Exercise requirements:
Scan the data below and copy each line where "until" occurs.

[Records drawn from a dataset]
-*-

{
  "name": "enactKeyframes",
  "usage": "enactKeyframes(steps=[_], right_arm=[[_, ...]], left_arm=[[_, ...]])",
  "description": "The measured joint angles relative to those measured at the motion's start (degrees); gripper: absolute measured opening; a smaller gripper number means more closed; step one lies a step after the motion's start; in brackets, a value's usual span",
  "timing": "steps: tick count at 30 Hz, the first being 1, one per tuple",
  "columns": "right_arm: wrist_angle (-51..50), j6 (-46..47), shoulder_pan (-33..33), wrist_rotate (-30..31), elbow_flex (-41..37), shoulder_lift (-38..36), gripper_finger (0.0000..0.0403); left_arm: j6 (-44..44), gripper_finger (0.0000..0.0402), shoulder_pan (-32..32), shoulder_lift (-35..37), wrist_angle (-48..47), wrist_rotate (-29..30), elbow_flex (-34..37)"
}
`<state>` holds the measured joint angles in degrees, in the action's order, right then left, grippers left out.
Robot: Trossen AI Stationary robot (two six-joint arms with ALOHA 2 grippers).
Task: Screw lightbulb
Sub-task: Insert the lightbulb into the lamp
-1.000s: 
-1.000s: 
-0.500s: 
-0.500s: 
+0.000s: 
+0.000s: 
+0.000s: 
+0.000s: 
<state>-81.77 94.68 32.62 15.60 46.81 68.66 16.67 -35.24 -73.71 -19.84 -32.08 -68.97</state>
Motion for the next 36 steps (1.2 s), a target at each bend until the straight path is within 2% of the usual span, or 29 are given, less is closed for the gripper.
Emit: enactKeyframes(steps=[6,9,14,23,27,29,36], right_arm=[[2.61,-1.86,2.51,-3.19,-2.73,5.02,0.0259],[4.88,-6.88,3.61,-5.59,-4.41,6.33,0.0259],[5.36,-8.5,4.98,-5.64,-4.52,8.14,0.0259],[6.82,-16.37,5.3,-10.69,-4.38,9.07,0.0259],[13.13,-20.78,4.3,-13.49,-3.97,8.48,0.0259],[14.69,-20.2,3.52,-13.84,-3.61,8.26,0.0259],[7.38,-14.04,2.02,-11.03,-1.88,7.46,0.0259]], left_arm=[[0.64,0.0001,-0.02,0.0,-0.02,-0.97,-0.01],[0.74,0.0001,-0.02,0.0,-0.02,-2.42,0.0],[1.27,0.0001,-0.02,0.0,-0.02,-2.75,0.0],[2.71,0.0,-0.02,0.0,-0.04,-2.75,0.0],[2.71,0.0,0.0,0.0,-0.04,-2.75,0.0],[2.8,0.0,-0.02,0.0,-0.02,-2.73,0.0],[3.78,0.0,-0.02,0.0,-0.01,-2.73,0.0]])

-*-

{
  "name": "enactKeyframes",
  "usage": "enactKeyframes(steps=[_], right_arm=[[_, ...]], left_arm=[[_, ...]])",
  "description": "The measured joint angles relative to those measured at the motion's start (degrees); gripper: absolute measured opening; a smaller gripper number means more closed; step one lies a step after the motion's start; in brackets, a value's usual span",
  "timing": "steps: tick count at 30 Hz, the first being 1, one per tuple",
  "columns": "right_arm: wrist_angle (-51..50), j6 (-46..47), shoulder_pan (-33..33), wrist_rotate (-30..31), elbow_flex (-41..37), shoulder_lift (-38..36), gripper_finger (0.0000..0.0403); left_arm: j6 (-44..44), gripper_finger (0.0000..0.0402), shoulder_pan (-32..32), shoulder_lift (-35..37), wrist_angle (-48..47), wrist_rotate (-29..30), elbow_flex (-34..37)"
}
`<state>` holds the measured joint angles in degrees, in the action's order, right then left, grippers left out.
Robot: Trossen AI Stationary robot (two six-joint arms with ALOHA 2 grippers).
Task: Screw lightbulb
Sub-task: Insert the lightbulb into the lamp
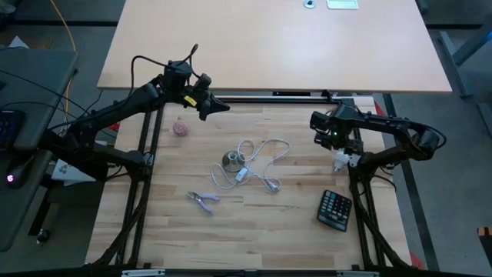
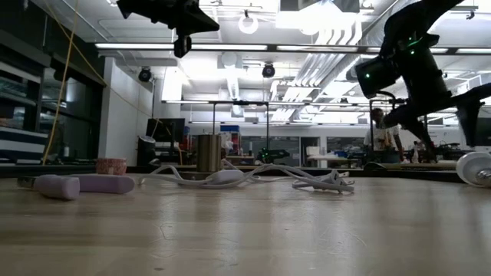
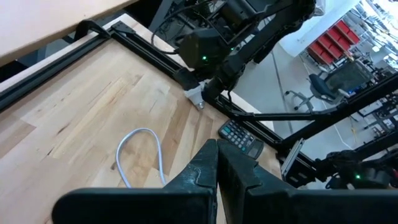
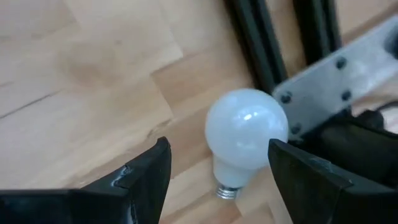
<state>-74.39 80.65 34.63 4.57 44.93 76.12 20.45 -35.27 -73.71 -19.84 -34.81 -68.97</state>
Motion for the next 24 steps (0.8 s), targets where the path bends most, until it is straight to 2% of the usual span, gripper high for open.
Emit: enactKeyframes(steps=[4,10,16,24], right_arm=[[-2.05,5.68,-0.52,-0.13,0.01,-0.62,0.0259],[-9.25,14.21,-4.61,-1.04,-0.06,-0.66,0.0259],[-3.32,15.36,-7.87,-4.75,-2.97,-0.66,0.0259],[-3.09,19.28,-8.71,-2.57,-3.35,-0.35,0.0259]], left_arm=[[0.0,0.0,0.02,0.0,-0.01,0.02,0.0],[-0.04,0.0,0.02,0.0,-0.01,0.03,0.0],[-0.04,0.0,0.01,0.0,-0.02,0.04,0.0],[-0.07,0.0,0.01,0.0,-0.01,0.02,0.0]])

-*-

Response box:
Motion for the next 36 steps (1.2 s), a target at each bend until the straight path is within 2% of the usual span, or 29 are given, less is closed for the gripper.
Motion for the next 24 steps (0.8 s), targets where the path bends most, until it is straight to 2% of the usual span, gripper high for open.

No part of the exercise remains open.